Chordoma: Symptoms, Causes, Treatment

What are the symptoms of chordoma?

Chordoma is a rare type of cancer that typically occurs in the bones of the spine or the base of the skull. The symptoms can vary depending on the location and size of the tumor. Common symptoms may include:

1. Back pain: This is a common symptom, especially if the tumor is in the spine.
2. Headache: If the tumor is located in the base of the skull, it can cause persistent headaches.
3. Neurological symptoms: Such as numbness, tingling, or weakness, especially in the arms or legs, if the tumor is pressing on the spinal cord or nerves.
4. Changes in bowel or bladder function: This can occur if the tumor is affecting the nerves that control these functions.
5. Difficulty swallowing: If the tumor is in the base of the skull, it can press on the throat or esophagus, making swallowing difficult.
6. Problems with balance or coordination: This can occur if the tumor is affecting the brainstem or cerebellum.
7. Vision changes: If the tumor is pressing on the optic nerve or other parts of the visual pathway, it can cause vision problems.
8. Lump or mass: A visible or palpable lump or mass may be present in the affected area.

These symptoms can also be caused by other conditions, so it’s important to see a healthcare provider for a proper diagnosis if you experience any of them.

What are the causes of chordoma?

Chordomas are believed to develop from remnants of the notochord, which is a structure in the developing embryo that eventually forms the spine. However, the exact cause of chordoma is not well understood. Some researchers believe that genetic factors may play a role in the development of chordoma, as certain genetic abnormalities have been associated with an increased risk of chordoma.

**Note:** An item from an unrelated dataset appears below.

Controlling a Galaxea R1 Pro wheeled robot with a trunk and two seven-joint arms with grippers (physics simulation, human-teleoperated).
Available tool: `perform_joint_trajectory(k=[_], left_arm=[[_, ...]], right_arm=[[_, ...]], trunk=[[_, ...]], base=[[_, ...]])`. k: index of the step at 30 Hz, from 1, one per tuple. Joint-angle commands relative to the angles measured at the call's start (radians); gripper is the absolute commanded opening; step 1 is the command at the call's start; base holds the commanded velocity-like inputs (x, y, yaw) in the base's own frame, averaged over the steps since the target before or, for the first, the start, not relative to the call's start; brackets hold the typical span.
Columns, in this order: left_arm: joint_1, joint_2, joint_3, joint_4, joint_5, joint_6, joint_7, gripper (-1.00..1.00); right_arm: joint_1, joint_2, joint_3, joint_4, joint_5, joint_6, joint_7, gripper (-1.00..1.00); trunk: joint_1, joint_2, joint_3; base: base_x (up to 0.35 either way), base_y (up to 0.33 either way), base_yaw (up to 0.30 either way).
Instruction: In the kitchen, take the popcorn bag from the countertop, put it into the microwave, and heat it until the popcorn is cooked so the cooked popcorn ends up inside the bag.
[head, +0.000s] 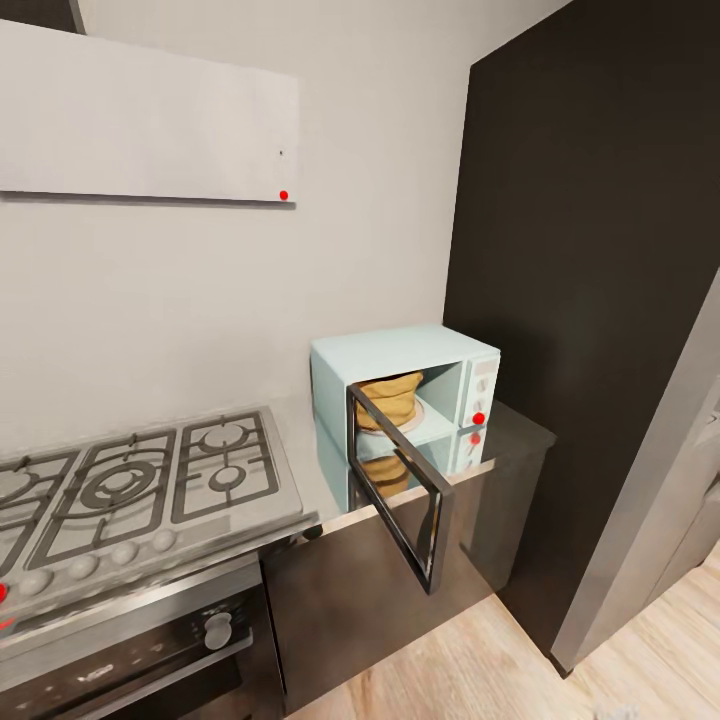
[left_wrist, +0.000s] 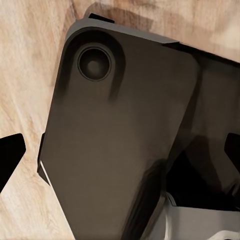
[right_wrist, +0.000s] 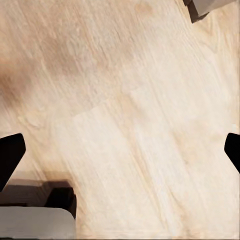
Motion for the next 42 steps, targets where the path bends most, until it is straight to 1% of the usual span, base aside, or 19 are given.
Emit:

There are also some theories that suggest environmental factors or exposure to certain substances may contribute to the development of chordoma, but more research is needed to understand these potential risk factors.

Overall, chordoma is considered a rare cancer, and most cases occur sporadically without a clear cause. If you or someone you know has been diagnosed with chordoma, it’s important to work with healthcare providers and specialists to develop an appropriate treatment plan.

What is the treatment for chordoma?

The treatment for chordoma depends on various factors, including the size and location of the tumor, whether it has spread to other parts of the body, and the overall health of the patient. Treatment may involve a combination of surgery, radiation therapy, and in some cases, targeted therapy or chemotherapy. Here’s a general overview of the treatment options:

1. Surgery: Surgery is often the main treatment for chordoma, especially if the tumor is localized and can be completely removed. The goal of surgery is to remove as much of the tumor as possible while preserving neurological function and spinal stability.
2. Radiation therapy: Radiation therapy may be used before or after surgery, or as a primary treatment if surgery is not possible. It is used to kill any remaining cancer cells after surgery or to shrink the tumor before surgery to make it easier to remove.
3. Targeted therapy: Some chordomas have been found to have specific genetic mutations that can be targeted with certain drugs. Targeted therapy may be used in cases where the tumor has not responded to other treatments or has come back after treatment.
4. Chemotherapy: Chemotherapy is not typically used as a primary treatment for chordoma because these tumors tend to be resistant to chemotherapy. However, it may be used in some cases, especially if the chordoma has spread to other parts of the body.
5. Pain management: Chordomas can cause significant pain, especially if they are pressing on nerves or other sensitive structures. Pain management techniques, such as medications, nerve blocks, or physical therapy, may be used to help manage pain.

The specific treatment plan for chordoma will vary depending on the individual case, and it’s important for patients to work closely with a multidisciplinary team of healthcare providers, including surgeons, oncologists, and other specialists, to develop a personalized treatment plan.

How long do chordoma patients live?

The prognosis for chordoma can vary widely depending on several factors, including the size and location of the tumor, whether it has spread to other parts of the body, and how well it responds to treatment. In general, chordomas are slow-growing tumors, but they can be challenging to treat because of their location and tendency to recur.

Overall, the 5-year survival rate for chordoma is around 70% to 80%, meaning that 70% to 80% of people diagnosed with chordoma are alive 5 years after diagnosis. However, it’s important to note that survival rates are estimates based on data from large groups of people, and individual outcomes can vary.

Some factors that may affect prognosis include:

1. Tumor size and location: Larger tumors or tumors located in critical areas, such as the skull base or spine, may be more difficult to treat and have a poorer prognosis.
2. Extent of spread: Chordomas that have spread to other parts of the body, such as the lungs, may have a worse prognosis.
3. Response to treatment: How well the tumor responds to treatment, such as surgery, radiation therapy, or chemotherapy, can also impact prognosis.
4. Age and overall health: Younger, healthier individuals may have a better prognosis than older individuals or those with other health conditions.

It’s important for individuals with chordoma to work closely with their healthcare team to develop a treatment plan and to monitor the tumor closely for any signs of recurrence. Regular follow-up appointments and imaging tests are typically recommended to monitor for recurrence and to manage any long-term side effects of treatment.